You can blaze through Wimbledon Green in an hour or spend days marveling at how Seth constructs fully immersive environments in postage-stamp sized panels with a few square door frames, or spare lines of slashed brickwork, or the bubbling silhouettes of trees. There's a delightful messiness to the most satisfyingly drawn sections of the book, with the wash escaping out over the panel borders or the shapes that make up a figure drawn wobbly and asymmetrical. It's as if Seth is so sure of his forms and compositions that there's simply no need to labor over them too long. The visual continuity of the comic never breaks down, supporting the reading experience with every panel, and everything beyond that is mere frills. It's the ideas behind the drawings that really count here, the smoothness of the pages' movement and the iconic simplicity of the elements in the panels. It's beautiful, like hearing Mozart banged out of a half-busted saloon piano.

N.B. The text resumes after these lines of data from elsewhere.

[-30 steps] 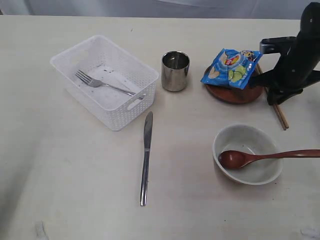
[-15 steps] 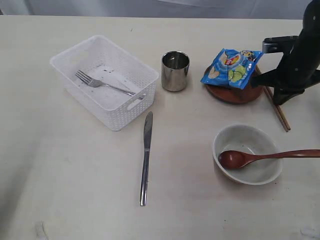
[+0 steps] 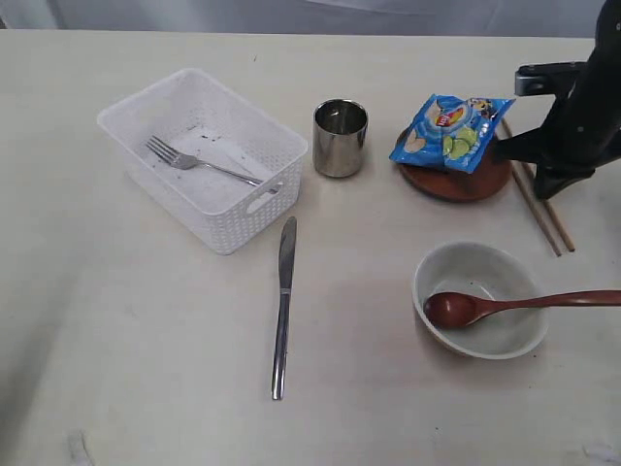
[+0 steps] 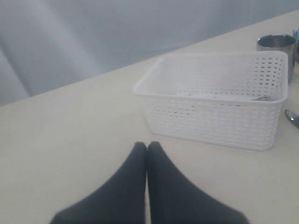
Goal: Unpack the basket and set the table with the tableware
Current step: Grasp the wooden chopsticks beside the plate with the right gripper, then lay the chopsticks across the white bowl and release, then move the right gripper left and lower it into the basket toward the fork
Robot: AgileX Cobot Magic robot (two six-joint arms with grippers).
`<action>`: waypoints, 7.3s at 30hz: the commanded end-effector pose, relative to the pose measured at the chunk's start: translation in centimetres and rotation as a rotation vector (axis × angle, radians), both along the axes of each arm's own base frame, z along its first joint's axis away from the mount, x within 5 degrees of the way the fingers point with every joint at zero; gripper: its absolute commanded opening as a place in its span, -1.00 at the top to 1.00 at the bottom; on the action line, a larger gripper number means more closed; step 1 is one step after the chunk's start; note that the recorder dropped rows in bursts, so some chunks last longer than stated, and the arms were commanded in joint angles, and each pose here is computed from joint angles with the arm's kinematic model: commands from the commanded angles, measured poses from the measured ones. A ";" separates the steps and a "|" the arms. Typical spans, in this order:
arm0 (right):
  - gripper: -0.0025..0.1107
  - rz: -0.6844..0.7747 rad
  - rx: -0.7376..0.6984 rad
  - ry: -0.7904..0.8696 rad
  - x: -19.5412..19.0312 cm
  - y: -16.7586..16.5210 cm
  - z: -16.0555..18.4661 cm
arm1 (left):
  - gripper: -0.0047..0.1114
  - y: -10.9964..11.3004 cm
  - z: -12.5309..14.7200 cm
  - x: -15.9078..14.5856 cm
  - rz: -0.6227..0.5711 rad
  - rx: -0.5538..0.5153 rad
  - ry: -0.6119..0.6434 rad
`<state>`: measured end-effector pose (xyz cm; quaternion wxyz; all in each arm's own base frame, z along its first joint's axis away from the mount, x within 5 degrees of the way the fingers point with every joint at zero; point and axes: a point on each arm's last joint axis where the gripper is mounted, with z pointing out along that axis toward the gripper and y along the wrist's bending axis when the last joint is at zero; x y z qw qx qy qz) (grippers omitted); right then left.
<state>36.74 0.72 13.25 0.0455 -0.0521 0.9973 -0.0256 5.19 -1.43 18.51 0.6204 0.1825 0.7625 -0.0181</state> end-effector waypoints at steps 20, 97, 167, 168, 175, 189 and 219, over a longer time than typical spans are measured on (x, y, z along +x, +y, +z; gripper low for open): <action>0.84 0.063 -0.057 0.036 1.6 -0.5 -2.5 | 0.92 0.0 -0.1 0.0 -0.006 -0.008 0.006; 0.96 -0.045 0.161 0.082 -16.1 9.2 4.7 | 0.92 0.0 -0.1 0.0 -0.006 -0.008 0.006; 0.14 0.680 0.330 -0.162 0.6 33.8 10.4 | 0.92 0.0 -0.1 0.0 -0.006 -0.008 0.006; 0.14 0.690 0.321 -0.162 0.9 34.0 9.7 | 0.92 0.0 -0.1 0.0 -0.006 -0.008 0.006; 0.14 0.894 0.249 -0.142 1.3 35.0 6.2 | 0.92 0.0 -0.1 0.0 -0.006 -0.008 0.006; 0.14 1.032 0.149 -0.081 0.6 36.3 1.6 | 0.92 0.0 -0.1 0.0 -0.006 -0.008 0.006; 0.32 1.006 0.173 -0.195 0.9 37.1 4.1 | 0.92 -0.1 -0.1 0.0 -0.006 -0.010 0.007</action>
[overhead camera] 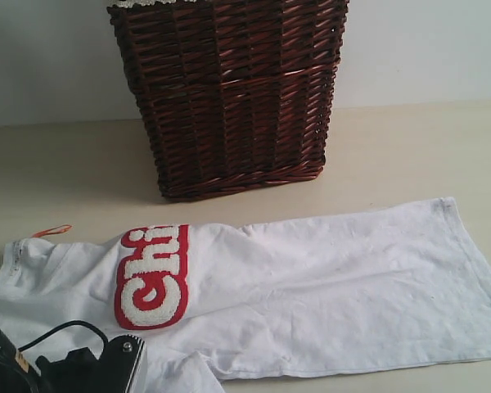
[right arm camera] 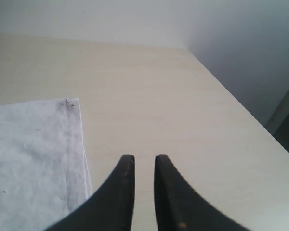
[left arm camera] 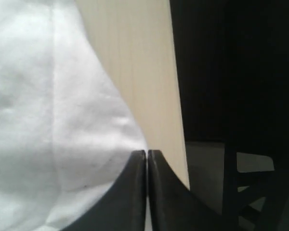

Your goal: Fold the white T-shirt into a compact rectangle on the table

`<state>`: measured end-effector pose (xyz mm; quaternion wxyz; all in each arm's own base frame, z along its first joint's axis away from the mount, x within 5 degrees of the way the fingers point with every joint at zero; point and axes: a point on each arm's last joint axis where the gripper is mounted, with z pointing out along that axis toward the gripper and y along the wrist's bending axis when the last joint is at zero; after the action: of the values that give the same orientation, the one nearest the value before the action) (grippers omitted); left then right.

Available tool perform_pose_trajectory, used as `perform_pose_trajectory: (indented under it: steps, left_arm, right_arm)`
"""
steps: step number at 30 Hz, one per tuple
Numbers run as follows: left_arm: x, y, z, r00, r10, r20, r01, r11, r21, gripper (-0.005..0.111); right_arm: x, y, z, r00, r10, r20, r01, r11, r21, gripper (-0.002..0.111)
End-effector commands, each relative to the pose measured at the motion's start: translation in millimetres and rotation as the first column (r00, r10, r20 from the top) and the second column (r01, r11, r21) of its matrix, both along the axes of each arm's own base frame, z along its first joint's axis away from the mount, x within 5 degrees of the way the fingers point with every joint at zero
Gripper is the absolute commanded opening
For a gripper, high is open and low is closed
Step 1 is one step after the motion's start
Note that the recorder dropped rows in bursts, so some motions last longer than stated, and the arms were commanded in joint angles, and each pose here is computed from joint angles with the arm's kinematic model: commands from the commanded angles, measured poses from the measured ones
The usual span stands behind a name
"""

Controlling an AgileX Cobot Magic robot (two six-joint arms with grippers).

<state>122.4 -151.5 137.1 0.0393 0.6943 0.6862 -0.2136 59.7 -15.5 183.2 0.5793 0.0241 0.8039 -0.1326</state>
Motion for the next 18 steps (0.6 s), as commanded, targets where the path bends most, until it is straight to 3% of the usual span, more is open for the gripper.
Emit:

That interplay between craft and spontaneity, fine writing skills and throwaway subject matter, the important and the trite, is exactly what makes Wimbledon Green such an individual book and such a good one. By turning a skill set that stands with the best of literary comics to something less serious, something closer to what the great cartoonists of yesteryear that so obsess him and influence his work were doing, Seth created the most interesting and eminently readable book of his career. Sometimes being less serious about one's art pushes it to the greatest heights, and this is certainly one of those cases. When the more restrained, wistful moments and hushed, sparsely gorgeous landscapes that Seth is so famous for enter Wimbledon Green, they have a powerful effect amidst all the giddiness and whizzing of ideas: one can truly appreciate what the artist's contemplative nostalgist aesthetic brings to the table in a hyperkinetic, ADD medium. And when they recede, the skill as a yarn-spinner that Seth so rarely employs in his other work is front and center, making the pages turn like a strong gust of wind. Few artists have the skill to render something concrete with this much abandon; fewer still have the precise combination of strengths to make their most off-the-cuff work their best.

1 comment:

vollsticks said...

Re-reading this at the moment...whilst I'm not sure it's Seth's best work, it's certainly my favourite--"just" a rollickingly entertaining comic. Like you say, there's something about the tone of the piece, this joyous romp, that doesn't rear it's head in his more "serious" stuff that often.
It actually makes me wish I could read an issue or three of "Fine & Dandy", the way Seth has Wimbeldon Green describing it is THAT infectious.
I think Seth's drawing has stiffened up a little bit over the past five years and that all these Ware-isms are starting to creep into his work that don't really belong there--look at that last episode of Clyde Fans!--that's gonna look weird when it's finally collected into one volume! So, for me, it was lovely to see this beautiful, unrestrained "sketchbook style" which is still pretty "finished-looking"; anyway not as sloppy as the auto-biographical piece in the last Palookaville...
And you're totally bang-on about those little details in Wimbledon Green...they make the piece--all the stuff about Hal Drake's career and all the Wilbur R. Webb collection anecdotes...just priceless.
I wonder if Seth had Ignatius Reilly in mind when he was designing Wimbledon Green?
Great little piece Mr. Seneca, thank you!